» REQUIRED WORK: Narrow the data below down to the lines containing "tray".

» THE RECORDS:
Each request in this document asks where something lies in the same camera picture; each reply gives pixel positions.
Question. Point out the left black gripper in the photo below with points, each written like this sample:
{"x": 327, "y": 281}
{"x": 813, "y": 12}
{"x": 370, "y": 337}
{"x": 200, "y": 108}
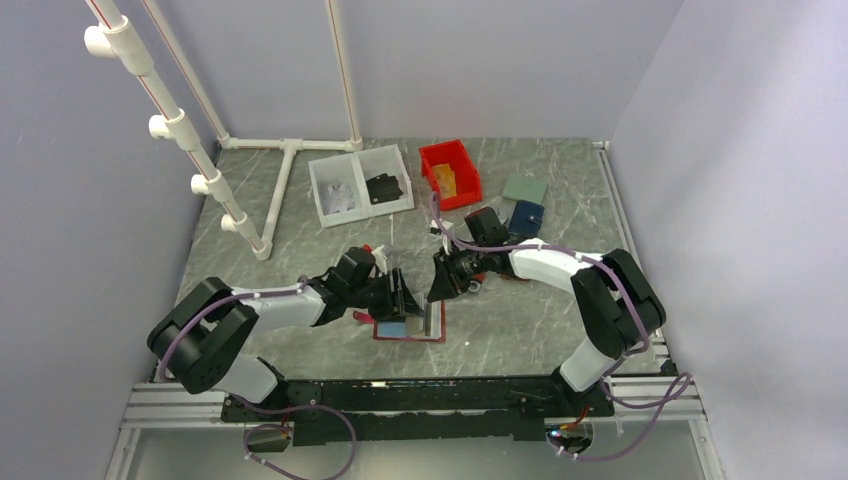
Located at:
{"x": 400, "y": 300}

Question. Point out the white divided tray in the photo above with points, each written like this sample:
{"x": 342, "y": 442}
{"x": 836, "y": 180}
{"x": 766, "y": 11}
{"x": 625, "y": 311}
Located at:
{"x": 355, "y": 169}

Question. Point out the black credit card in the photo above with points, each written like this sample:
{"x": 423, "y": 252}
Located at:
{"x": 383, "y": 181}

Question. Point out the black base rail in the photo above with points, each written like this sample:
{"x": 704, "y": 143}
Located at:
{"x": 518, "y": 407}

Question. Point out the red plastic bin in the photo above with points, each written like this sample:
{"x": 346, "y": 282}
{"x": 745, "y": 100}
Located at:
{"x": 468, "y": 181}

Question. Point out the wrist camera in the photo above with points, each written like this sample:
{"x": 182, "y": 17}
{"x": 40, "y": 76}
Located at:
{"x": 435, "y": 230}
{"x": 382, "y": 255}

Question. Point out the brown card holder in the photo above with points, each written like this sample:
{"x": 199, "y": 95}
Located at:
{"x": 508, "y": 277}

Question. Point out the orange card in bin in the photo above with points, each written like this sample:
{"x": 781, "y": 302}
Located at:
{"x": 446, "y": 180}

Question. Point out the green card holder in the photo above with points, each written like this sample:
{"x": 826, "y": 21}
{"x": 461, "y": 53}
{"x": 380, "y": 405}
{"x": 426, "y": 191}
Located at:
{"x": 525, "y": 188}

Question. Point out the blue card holder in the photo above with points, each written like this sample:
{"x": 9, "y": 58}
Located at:
{"x": 526, "y": 219}

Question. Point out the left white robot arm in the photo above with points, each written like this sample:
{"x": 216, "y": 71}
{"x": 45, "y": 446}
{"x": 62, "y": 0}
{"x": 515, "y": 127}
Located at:
{"x": 200, "y": 342}

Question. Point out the white pvc pipe frame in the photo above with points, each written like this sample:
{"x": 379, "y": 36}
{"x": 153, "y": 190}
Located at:
{"x": 115, "y": 37}

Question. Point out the cards in white tray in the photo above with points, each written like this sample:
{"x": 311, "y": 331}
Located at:
{"x": 337, "y": 198}

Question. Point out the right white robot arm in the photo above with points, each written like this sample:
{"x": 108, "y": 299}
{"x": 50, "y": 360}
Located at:
{"x": 618, "y": 306}

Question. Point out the red card holder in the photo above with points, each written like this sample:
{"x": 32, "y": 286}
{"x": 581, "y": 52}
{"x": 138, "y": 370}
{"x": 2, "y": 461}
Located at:
{"x": 430, "y": 328}

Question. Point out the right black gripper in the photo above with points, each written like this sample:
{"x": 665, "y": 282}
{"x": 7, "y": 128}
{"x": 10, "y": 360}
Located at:
{"x": 444, "y": 286}

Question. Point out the red handled adjustable wrench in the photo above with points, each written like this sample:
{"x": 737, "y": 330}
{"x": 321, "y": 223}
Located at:
{"x": 474, "y": 285}

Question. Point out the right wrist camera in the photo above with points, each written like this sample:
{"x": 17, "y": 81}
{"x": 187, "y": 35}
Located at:
{"x": 435, "y": 230}

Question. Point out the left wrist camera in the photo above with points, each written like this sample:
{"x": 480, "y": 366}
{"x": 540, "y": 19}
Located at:
{"x": 382, "y": 255}

» REPLY TO THE EXERCISE:
Question. Point out the white divided tray in the photo above with points, each written like this sample:
Question. Point out the cards in white tray in the photo above with points, each written like this sample:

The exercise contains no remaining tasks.